Un premier programme pilote d’éco-jardin maraîcher, mené à Epéna avec l’aide de l’Agence française de développement, a vu ses revenus tripler en un an, selon les chiffres du service départemental de l’agriculture.
Les responsables locales espèrent répliquer le modèle autour de la culture du riz pluvial, susceptible de réduire la dépendance aux importations et de favoriser la sécurité alimentaire à l’horizon 2025.
Regards vers Brazzaville et au-delà
À Brazzaville, l’expérience likoualaise est suivie de près : des parlementaires voient dans ce renouvellement un laboratoire pour renforcer la représentativité féminine à l’Assemblée nationale, actuellement à 17 %.
Le Secrétariat permanent du PCT envisage déjà d’intégrer certaines propositions issues des motions d’Impfondo dans la plateforme électorale, notamment la création d’un fonds dédié aux entrepreneures rurales.
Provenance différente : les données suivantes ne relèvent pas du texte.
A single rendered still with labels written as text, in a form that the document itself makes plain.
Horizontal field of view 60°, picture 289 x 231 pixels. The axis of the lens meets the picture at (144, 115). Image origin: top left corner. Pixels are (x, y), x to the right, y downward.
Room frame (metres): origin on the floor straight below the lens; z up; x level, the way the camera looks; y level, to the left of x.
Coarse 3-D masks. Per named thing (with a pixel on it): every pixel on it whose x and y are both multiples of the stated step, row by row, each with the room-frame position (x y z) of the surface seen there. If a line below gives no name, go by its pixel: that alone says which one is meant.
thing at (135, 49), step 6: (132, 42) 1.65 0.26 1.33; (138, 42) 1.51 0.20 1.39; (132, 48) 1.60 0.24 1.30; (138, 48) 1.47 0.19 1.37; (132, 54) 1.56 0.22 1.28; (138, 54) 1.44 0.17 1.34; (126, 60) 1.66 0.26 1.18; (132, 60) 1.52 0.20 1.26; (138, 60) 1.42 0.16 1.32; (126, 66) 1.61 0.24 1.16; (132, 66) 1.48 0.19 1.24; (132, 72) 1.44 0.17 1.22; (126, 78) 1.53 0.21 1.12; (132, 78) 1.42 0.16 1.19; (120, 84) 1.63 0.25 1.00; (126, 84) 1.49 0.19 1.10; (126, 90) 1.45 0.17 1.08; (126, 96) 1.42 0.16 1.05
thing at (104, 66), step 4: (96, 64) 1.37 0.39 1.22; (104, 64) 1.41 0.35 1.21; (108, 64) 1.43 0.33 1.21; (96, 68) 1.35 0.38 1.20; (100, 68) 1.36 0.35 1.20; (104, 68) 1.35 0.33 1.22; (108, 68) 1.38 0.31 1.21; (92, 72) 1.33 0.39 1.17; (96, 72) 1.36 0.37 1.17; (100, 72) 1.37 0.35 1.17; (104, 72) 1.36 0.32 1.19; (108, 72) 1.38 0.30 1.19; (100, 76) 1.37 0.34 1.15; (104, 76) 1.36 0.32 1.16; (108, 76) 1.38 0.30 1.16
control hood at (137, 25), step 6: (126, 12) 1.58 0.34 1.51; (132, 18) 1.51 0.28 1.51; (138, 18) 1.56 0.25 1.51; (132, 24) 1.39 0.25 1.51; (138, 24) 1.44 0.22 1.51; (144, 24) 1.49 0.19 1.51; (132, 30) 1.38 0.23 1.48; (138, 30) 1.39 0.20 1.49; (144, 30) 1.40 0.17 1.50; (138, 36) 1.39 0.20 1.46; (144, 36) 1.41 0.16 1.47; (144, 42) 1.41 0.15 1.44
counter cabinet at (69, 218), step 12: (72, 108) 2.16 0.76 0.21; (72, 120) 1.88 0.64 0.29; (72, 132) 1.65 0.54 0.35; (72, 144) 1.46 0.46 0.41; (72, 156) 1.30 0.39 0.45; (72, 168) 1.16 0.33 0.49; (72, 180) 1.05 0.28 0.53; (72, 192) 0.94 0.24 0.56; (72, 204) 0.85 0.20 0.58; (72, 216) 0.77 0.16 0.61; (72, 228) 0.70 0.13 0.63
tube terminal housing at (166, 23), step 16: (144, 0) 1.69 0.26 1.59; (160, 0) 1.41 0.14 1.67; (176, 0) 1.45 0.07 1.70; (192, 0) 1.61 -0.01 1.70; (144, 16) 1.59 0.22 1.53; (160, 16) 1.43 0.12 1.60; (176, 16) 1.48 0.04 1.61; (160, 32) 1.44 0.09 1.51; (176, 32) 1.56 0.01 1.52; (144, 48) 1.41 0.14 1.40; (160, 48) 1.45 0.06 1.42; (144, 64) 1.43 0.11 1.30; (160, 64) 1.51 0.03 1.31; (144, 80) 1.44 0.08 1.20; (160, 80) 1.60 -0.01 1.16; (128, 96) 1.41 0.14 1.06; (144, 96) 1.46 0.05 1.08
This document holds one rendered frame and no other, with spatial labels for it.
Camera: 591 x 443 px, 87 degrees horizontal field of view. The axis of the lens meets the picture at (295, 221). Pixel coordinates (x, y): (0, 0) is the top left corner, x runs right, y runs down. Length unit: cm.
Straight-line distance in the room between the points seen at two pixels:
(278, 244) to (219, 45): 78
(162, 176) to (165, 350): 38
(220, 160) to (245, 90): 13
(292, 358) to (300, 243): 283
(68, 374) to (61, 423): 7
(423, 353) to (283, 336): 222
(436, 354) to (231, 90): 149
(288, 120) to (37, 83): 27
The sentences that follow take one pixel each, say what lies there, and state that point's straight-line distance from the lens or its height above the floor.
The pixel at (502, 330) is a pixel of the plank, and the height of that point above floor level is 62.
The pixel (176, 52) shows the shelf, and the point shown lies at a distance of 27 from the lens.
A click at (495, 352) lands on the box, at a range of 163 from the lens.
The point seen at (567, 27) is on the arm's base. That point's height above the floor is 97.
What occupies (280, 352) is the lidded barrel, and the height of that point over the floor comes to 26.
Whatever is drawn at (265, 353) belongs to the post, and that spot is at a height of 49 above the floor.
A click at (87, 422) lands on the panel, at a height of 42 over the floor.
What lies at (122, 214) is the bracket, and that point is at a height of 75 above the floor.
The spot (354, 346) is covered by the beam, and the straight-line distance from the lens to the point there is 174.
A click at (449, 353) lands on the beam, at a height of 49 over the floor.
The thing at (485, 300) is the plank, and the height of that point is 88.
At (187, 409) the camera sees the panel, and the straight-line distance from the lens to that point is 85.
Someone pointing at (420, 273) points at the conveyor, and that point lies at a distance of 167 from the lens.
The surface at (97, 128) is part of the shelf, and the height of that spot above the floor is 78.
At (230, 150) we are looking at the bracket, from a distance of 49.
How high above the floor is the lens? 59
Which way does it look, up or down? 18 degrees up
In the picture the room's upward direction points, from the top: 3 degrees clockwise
Si elles parviennent à mobiliser ressources et compétences, les nouvelles instances de l’Ofc Likouala pourraient servir de catalyseur à une génération qui, tout en restant fidèle aux orientations nationales, veut inscrire le développement local dans une dynamique inclusive et durable.
Perspectives régionales et partenariats
La proximité géographique avec la République centrafricaine favorise des échanges transfrontaliers que l’Ofc souhaite structurer, en collaborant avec les mairies frontalières pour sécuriser les couloirs commerciaux empruntés par les femmes vendeuses de poissons et d’ignames frais.
Selon le chercheur Éric Mabiala, spécialiste des politiques du genre à l’Université Marien Ngouabi, l’initiative pourrait « donner au bassin nord-est une identité économique concertée et réduire les flux migratoires internes dans les cinq années à venir ».
Pour concrétiser ces ambitions, un mémorandum d’entente devrait être signé avant décembre avec la Banque de développement des États d’Afrique centrale, prévoyant une ligne de crédit préférentielle destinée aux projets portés par des coopératives féminines locales.